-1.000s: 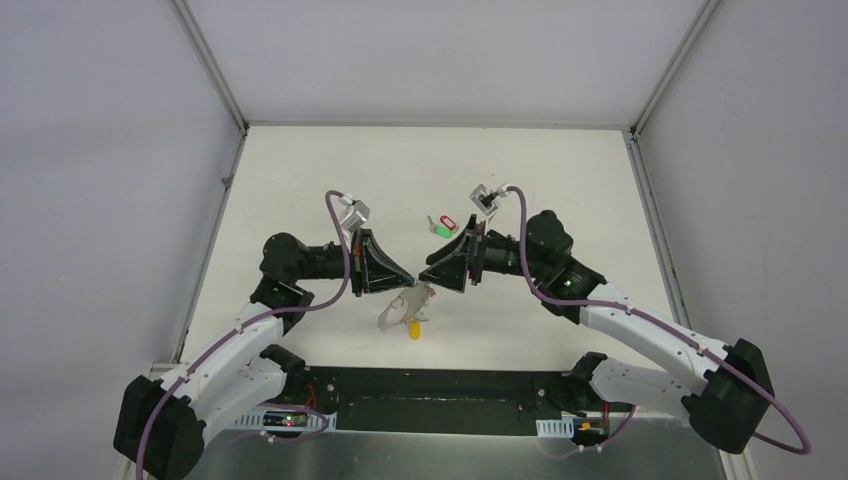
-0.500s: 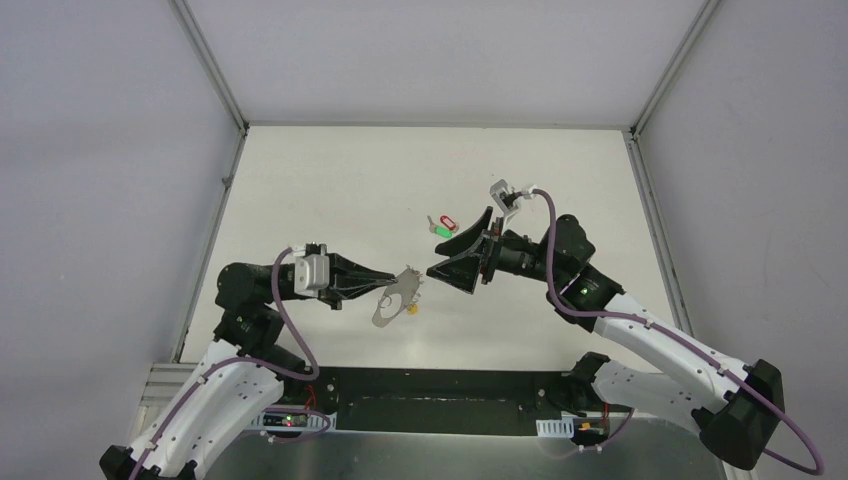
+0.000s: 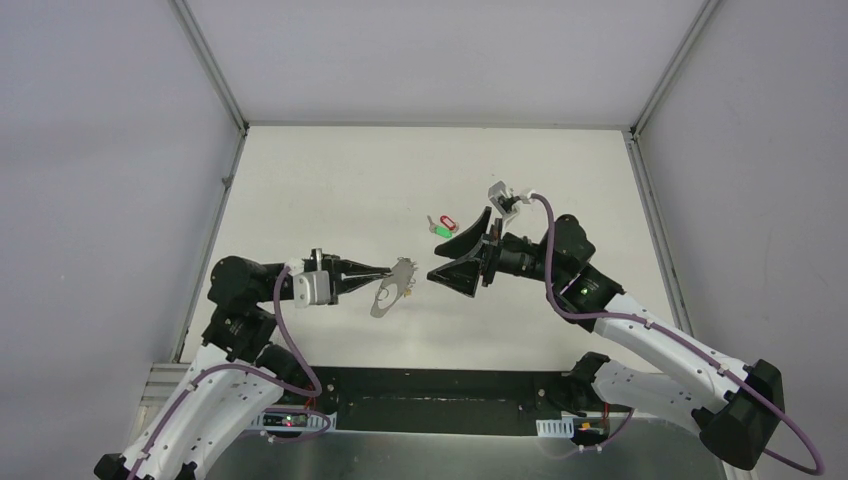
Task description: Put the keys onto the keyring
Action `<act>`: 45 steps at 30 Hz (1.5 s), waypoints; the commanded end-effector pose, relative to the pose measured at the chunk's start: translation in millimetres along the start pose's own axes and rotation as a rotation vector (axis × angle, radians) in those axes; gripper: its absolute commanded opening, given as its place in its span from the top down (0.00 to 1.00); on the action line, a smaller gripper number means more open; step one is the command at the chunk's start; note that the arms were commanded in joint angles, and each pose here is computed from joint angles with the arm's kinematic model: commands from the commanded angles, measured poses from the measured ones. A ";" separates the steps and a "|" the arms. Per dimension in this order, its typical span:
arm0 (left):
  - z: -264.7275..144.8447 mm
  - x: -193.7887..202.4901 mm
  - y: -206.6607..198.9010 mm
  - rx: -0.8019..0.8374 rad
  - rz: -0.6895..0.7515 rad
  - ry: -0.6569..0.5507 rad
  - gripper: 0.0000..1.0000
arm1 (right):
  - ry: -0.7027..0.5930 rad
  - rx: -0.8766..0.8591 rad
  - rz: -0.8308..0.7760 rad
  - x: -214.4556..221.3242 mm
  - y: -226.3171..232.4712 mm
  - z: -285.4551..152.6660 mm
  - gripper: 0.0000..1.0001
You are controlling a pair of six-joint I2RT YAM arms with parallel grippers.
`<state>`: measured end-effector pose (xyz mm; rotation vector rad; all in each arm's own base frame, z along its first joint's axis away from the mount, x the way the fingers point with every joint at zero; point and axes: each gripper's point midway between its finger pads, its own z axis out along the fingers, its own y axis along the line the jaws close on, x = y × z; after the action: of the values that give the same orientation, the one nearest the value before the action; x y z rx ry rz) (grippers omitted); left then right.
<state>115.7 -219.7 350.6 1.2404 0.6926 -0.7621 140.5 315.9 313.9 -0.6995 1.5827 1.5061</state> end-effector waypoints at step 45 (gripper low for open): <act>18.8 -9.1 25.7 -0.174 -0.899 0.053 1.00 | -0.118 -0.119 -0.281 -27.9 41.0 49.1 0.78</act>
<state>141.2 -234.9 351.6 0.7378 1.4535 -1.3649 128.5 362.7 330.0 -0.8951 1.3420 1.3807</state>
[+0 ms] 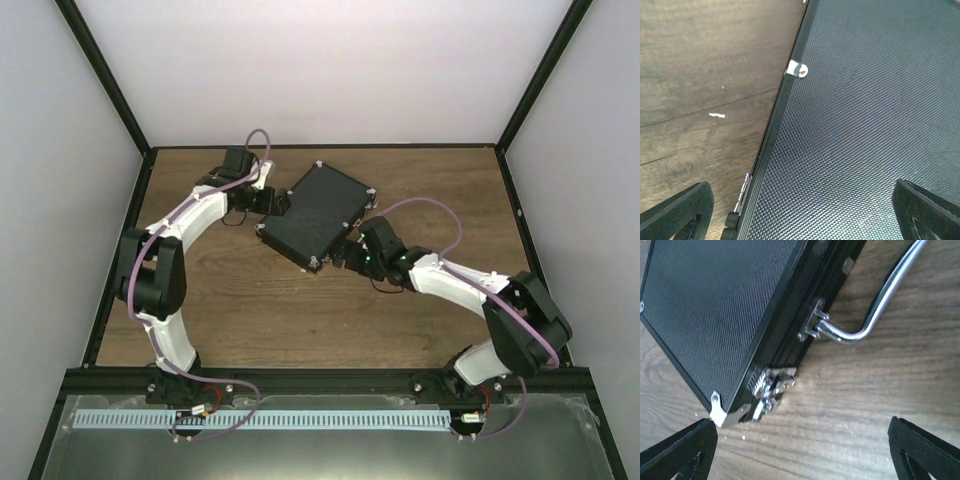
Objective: Pack up texas hold em set
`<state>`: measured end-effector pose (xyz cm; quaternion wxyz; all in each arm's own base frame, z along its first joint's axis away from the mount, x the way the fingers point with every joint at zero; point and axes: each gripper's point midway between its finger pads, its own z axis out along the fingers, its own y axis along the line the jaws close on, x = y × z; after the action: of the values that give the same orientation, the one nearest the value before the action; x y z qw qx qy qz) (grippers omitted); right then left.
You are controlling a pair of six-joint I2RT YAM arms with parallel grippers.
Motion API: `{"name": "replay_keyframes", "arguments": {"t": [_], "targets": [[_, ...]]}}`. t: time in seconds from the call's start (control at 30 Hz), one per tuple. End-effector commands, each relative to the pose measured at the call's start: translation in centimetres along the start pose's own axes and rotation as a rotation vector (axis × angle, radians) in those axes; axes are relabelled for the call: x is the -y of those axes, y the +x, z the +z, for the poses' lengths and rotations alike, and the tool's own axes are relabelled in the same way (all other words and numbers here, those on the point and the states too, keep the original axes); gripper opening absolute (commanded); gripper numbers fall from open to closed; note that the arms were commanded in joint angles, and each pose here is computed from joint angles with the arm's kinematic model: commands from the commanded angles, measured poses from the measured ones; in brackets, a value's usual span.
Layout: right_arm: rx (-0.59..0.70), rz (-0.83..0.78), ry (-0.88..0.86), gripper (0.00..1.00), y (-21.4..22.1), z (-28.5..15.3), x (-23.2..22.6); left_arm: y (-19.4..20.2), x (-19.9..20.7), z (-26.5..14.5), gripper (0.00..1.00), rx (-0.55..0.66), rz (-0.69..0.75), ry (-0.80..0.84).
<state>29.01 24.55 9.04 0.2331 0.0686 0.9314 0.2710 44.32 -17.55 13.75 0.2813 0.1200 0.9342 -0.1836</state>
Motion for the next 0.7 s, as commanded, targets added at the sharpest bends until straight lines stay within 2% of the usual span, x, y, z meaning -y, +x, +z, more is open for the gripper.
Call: {"name": "replay_keyframes", "arguments": {"t": [0.0,0.23,0.33,0.43,0.67], "targets": [[0.006,0.046,-0.063,0.93,-2.1,1.2,-1.2,1.4,-0.5,1.3,1.0,-0.083,0.019,-0.01],[-0.087,0.02,-0.041,0.65,-0.3,4.2,-0.2,3.4,-1.8,3.6,1.0,-0.159,0.0,-0.033],[-0.115,0.018,-0.024,0.57,0.8,4.9,0.9,4.0,-1.8,4.0,1.0,-0.18,-0.009,-0.025],[-0.131,0.01,-0.004,0.54,1.5,5.6,1.7,4.7,-2.1,4.3,1.0,-0.199,-0.017,-0.035],[-0.163,-0.016,-0.001,0.35,1.5,7.5,1.7,5.5,-2.2,4.8,1.0,-0.223,-0.02,-0.028]]}}
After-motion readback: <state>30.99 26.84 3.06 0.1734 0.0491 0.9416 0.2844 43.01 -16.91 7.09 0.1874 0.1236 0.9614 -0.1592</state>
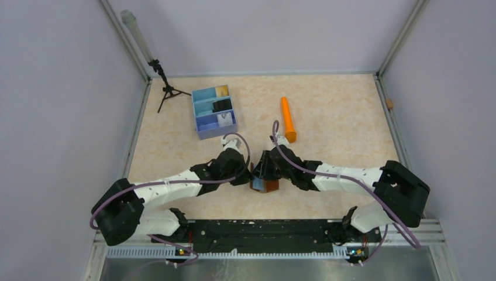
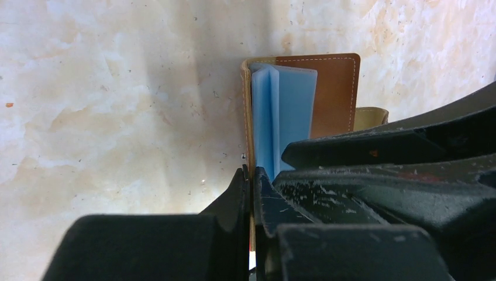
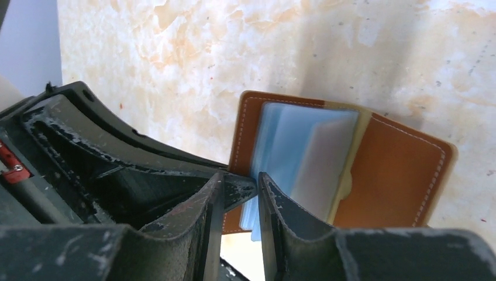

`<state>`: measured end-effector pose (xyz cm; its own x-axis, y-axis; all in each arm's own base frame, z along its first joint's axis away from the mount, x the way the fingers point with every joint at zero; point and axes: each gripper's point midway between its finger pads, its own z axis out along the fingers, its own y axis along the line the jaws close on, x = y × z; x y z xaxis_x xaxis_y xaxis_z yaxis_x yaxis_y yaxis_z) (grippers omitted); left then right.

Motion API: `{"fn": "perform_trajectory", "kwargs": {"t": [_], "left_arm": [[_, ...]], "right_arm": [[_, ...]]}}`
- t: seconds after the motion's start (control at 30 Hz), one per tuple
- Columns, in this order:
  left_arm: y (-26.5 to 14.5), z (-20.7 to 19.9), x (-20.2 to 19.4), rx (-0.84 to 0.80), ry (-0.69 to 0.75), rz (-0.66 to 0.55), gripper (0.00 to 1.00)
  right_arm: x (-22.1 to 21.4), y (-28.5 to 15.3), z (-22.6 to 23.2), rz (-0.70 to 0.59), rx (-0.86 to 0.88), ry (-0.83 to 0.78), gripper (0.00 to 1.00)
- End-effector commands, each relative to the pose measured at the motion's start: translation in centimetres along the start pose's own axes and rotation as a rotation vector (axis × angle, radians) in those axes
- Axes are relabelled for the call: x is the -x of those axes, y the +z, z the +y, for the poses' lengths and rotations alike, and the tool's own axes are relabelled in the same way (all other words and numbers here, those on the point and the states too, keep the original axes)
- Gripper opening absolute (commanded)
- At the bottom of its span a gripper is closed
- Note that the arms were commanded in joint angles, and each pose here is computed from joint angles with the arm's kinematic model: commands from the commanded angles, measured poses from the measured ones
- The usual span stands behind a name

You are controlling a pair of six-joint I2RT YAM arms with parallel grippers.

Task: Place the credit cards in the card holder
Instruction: Open the card holder at the center of the board.

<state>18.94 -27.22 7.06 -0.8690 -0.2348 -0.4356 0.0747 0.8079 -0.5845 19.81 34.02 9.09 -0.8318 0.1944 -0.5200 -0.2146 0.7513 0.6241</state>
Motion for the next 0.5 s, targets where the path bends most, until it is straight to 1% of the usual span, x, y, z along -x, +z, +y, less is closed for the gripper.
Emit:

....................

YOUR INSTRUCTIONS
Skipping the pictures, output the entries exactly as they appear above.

ANSWER TO THIS TASK
-1.000s: 
-0.500s: 
+0.000s: 
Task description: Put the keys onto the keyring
Action `<act>`: 45 steps at 30 Hz (1.5 s), waypoints; the commanded end-effector pose, relative to the pose measured at the chunk's start: translation in millimetres along the start pose's own axes and rotation as a rotation vector (axis × angle, radians) in those axes; gripper: its absolute commanded opening, given as its place in its span from the top down (0.00 to 1.00); on the action line, a smaller gripper number means more open; step one is the command at the chunk's start; note that the arms were commanded in joint angles, and each pose here is computed from joint angles with the arm's kinematic model: commands from the commanded angles, measured poses from the measured ones. A ";" separates the steps and a "|" the arms. Per dimension in this order, its typical span:
arm0 (left):
  - z: -264.7275..144.8447 mm
  - x: -193.7887..202.4901 mm
  - y: -206.6607..198.9010 mm
  - rx: -0.8019..0.8374 rad
  - rz: -0.6895..0.7515 rad
  - ry: -0.6569..0.5507 rad
  - gripper: 0.0000..1.0000
arm1 (right):
  - ry: -0.7027..0.5930 rad
  - rx: -0.8766..0.8591 rad
  - rz: -0.8308..0.7760 rad
  - x: -214.4556..221.3242 mm
  - y: -226.3171..232.4712 mm
  - z: -285.4551..152.6660 mm
  - gripper: 0.0000..1.0001
You are controlling a pair of six-joint I2RT YAM arms with parallel grippers.
`<state>`: measured end-effector pose (xyz mm; rotation vector rad; all in each arm's own base frame, z along its first joint's axis away from the mount, x the way the fingers point with every joint at zero; point and axes: each gripper's point midway between its finger pads, its own z axis out along the fingers, its own y axis along the line the jaws close on, x = y × z; after the action: of the values that give the same orientation, the one nearest the value before the action; x y z rx ry rz) (grippers omitted); left then right.
<state>115.7 -219.7 350.6 1.2404 0.6926 -0.7621 140.5 315.9 313.9 -0.6995 1.5827 1.5061</state> end-effector waypoints at step 45 (gripper low for open): <act>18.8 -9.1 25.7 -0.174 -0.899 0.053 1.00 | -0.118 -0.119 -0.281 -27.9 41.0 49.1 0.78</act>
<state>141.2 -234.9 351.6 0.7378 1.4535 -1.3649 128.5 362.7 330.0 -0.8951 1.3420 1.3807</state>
[+0 ms] 
Objective: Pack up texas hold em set
`<state>`: measured end-effector pose (xyz cm; quaternion wxyz; all in each arm's own base frame, z along its first joint's axis away from the mount, x the way the fingers point with every joint at zero; point and axes: each gripper's point midway between its finger pads, its own z axis out along the fingers, its own y axis along the line the jaws close on, x = y × z; after the action: of the values that give the same orientation, the one nearest the value before the action; x y z qw qx qy qz) (grippers omitted); right then left.
You are controlling a pair of six-joint I2RT YAM arms with parallel grippers.
Motion API: `{"name": "replay_keyframes", "arguments": {"t": [_], "targets": [[_, ...]]}}`. t: time in seconds from the call's start (control at 30 Hz), one per tuple. End-effector commands, each relative to the pose measured at the call's start: translation in centimetres along the start pose's own axes and rotation as a rotation vector (axis × angle, radians) in those axes; axes are relabelled for the call: x is the -y of those axes, y the +x, z the +z, for the poses' lengths and rotations alike, and the tool's own axes are relabelled in the same way (all other words and numbers here, those on the point and the states too, keep the original axes); gripper opening absolute (commanded); gripper numbers fall from open to closed; note that the arms were commanded in joint angles, and each pose here is computed from joint angles with the arm's kinematic model: commands from the commanded angles, measured poses from the measured ones; in brackets, a value's usual span.
Layout: right_arm: rx (-0.59..0.70), rz (-0.83..0.78), ry (-0.88..0.86), gripper (0.00..1.00), y (-21.4..22.1), z (-28.5..15.3), x (-23.2..22.6); left_arm: y (-19.4..20.2), x (-19.9..20.7), z (-26.5..14.5), gripper (0.00..1.00), rx (-0.55..0.66), rz (-0.69..0.75), ry (-0.80..0.84).
<state>29.01 24.55 9.04 0.2331 0.0686 0.9314 0.2710 44.32 -17.55 13.75 0.2813 0.1200 0.9342 -0.1836</state>
Motion for the next 0.7 s, as commanded, targets added at the sharpest bends until straight lines stay within 2% of the usual span, x, y, z meaning -y, +x, +z, more is open for the gripper.
Call: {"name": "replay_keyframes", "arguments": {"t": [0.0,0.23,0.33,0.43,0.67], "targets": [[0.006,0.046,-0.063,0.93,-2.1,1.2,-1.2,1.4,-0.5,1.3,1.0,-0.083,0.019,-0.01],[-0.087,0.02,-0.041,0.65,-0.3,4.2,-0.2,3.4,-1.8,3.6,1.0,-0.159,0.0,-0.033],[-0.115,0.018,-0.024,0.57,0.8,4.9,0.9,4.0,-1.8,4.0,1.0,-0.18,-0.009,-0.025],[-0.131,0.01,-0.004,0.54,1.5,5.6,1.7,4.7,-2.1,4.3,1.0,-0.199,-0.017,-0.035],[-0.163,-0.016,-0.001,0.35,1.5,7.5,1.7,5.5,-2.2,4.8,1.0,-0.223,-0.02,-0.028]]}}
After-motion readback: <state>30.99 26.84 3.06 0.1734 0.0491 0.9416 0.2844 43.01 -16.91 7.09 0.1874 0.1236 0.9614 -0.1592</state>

`<state>`: measured end-effector pose (xyz cm; its own x-axis, y-axis; all in each arm's own base frame, z along its first joint's axis away from the mount, x the way the fingers point with every joint at zero; point and axes: each gripper's point midway between its finger pads, its own z axis out along the fingers, its own y axis along the line the jaws close on, x = y × z; x y z xaxis_x xaxis_y xaxis_z yaxis_x yaxis_y yaxis_z) (grippers omitted); left then right.

Motion API: `{"fn": "perform_trajectory", "kwargs": {"t": [_], "left_arm": [[_, ...]], "right_arm": [[_, ...]]}}`
- t: seconds after the motion's start (control at 30 Hz), one per tuple
- Columns, in this order:
  left_arm: y (-26.5 to 14.5), z (-20.7 to 19.9), x (-20.2 to 19.4), rx (-0.84 to 0.80), ry (-0.69 to 0.75), rz (-0.66 to 0.55), gripper (0.00 to 1.00)
  right_arm: x (-22.1 to 21.4), y (-28.5 to 15.3), z (-22.6 to 23.2), rz (-0.70 to 0.59), rx (-0.86 to 0.88), ry (-0.83 to 0.78), gripper (0.00 to 1.00)
- End-effector commands, each relative to the pose measured at the motion's start: translation in centimetres along the start pose's own axes and rotation as a rotation vector (axis × angle, radians) in those axes
- Axes are relabelled for the call: x is the -x of those axes, y the +z, z the +y, for the poses' lengths and rotations alike, and the tool's own axes are relabelled in the same way (all other words and numbers here, those on the point and the states too, keep the original axes)
- Gripper opening absolute (commanded)
- At the bottom of its span a gripper is closed
- Note that the arms were commanded in joint angles, and each pose here is computed from joint angles with the arm's kinematic model: commands from the commanded angles, measured poses from the measured ones
- The usual span stands behind a name

You are controlling a pair of six-joint I2RT YAM arms with parallel grippers.

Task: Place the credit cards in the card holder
Instruction: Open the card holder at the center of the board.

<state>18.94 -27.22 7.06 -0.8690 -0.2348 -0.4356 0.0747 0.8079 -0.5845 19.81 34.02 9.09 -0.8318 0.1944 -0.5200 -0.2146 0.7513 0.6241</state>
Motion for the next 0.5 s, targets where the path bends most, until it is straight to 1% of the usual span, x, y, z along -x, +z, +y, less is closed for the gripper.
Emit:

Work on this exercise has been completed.